Пытаясь сохранить самообладание, Флинн прижался лбом к стене.
— Я тебя люблю, Мэлори. Ты должна дать нам шанс узнать, куда приведет нас любовь. Ты мне нужна. Выйди! Или впусти меня.
Мэлори, поджав губы, смотрела на фигуру, проступавшую на холсте.
— Ты что-нибудь слышишь? — рассеянно спросила она.
— Ничего. — Кейн с улыбкой посмотрел на трех смертных по ту сторону тумана. — Совсем ничего. Что ты пишешь?

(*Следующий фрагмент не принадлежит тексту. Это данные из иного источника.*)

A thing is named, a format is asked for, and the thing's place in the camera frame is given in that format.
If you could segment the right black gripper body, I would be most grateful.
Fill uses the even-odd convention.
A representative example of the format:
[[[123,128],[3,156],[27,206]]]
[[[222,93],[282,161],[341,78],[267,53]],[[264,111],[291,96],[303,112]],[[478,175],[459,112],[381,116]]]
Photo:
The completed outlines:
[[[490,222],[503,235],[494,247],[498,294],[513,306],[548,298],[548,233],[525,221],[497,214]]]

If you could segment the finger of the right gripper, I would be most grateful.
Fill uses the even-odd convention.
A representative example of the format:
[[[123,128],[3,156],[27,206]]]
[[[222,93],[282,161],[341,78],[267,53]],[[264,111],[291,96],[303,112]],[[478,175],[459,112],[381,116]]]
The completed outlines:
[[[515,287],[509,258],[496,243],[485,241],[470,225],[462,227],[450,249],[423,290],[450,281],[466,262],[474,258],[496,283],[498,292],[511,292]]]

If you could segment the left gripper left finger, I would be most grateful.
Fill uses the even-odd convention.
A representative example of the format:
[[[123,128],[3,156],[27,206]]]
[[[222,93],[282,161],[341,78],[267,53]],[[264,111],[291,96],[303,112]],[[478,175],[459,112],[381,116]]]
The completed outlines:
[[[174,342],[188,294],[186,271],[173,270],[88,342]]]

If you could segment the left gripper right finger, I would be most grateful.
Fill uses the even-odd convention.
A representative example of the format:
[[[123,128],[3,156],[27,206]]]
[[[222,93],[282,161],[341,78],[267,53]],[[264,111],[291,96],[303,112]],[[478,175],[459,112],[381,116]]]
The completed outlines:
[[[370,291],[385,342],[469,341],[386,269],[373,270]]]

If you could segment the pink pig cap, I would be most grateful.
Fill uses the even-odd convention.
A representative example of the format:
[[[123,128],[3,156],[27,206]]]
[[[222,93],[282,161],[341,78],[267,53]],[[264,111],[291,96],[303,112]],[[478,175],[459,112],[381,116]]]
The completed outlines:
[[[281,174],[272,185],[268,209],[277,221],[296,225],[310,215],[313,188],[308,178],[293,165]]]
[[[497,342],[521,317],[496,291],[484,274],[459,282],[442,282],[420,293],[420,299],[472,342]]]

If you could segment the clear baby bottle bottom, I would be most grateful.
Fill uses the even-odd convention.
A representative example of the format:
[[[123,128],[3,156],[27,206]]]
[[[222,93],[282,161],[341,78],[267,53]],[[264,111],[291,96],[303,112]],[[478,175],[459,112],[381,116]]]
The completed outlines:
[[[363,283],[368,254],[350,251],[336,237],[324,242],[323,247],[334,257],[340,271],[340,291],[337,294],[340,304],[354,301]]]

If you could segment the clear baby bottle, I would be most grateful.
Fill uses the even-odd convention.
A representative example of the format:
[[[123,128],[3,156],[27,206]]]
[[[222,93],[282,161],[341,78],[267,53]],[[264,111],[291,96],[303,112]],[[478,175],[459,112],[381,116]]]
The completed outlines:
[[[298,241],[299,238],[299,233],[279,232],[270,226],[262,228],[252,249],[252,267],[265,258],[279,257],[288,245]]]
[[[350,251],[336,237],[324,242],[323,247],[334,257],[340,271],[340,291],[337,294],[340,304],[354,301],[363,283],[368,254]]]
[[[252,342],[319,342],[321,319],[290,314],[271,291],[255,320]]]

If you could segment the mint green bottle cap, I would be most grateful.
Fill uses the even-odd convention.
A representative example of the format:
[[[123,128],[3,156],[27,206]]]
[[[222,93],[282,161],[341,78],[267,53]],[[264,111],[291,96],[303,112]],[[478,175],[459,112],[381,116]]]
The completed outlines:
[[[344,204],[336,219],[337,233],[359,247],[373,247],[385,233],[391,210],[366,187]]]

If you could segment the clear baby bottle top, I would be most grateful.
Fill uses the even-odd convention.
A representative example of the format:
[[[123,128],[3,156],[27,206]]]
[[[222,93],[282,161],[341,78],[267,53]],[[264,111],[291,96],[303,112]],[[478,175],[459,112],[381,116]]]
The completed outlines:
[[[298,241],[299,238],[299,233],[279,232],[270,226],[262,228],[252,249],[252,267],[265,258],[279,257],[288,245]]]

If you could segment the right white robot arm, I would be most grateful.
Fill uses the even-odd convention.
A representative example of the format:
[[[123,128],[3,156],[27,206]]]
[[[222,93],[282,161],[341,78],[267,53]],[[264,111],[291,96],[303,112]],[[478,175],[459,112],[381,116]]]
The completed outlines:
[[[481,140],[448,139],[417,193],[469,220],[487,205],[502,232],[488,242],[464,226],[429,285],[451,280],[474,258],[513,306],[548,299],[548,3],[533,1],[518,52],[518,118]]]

— Но-но! — Мэлори игриво погрозила ему пальцем. — Я очень мнительная. Не люблю показывать незаконченную работу. Это мой мир, — напомнила она Кейну и нанесла очередной мазок. — И правила устанавливаю я.
Он небрежно пожал плечами.
— Как пожелаешь.
— Подожди немного. Я почти закончила.
Теперь Мэлори работала быстро, стремясь перенести образ из своей головы на холст. Это будет ее шедевром. Самой важной работой.
— Искусство не только в глазах зрителей, — сказала она. — Оно в самом художнике, сюжете, цели…
Сердце ее то замирало, то стучало быстрее, но рука оставалась уверенной и твердой. На какое-то время, показавшееся ей бесконечным, Мэлори забыла обо всем, кроме цвета, фактуры, формы.
Потом на шаг отступила, и в ее глазах зажглось торжество.
— Это моя лучшая вещь, — сказала она. — Наверное, ничего такого, что можно будет сравнить с этим, я уже никогда не напишу. Мне интересно знать твое мнение.